| About this task |
Count how many lines of the material contain the string "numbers", then give that number and nothing more.

| Dataset content |
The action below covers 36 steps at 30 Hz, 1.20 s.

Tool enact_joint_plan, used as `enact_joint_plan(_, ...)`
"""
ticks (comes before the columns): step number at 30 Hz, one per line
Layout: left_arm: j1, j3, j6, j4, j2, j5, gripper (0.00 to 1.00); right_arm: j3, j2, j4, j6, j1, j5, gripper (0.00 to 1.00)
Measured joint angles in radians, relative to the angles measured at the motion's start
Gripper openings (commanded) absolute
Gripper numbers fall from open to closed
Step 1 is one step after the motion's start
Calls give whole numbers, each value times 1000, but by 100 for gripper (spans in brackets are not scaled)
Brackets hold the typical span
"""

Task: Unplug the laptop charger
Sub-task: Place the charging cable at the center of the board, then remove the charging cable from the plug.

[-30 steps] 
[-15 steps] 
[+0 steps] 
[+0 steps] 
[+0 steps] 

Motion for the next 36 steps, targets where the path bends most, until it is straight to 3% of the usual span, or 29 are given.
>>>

| Response to the exercise |
2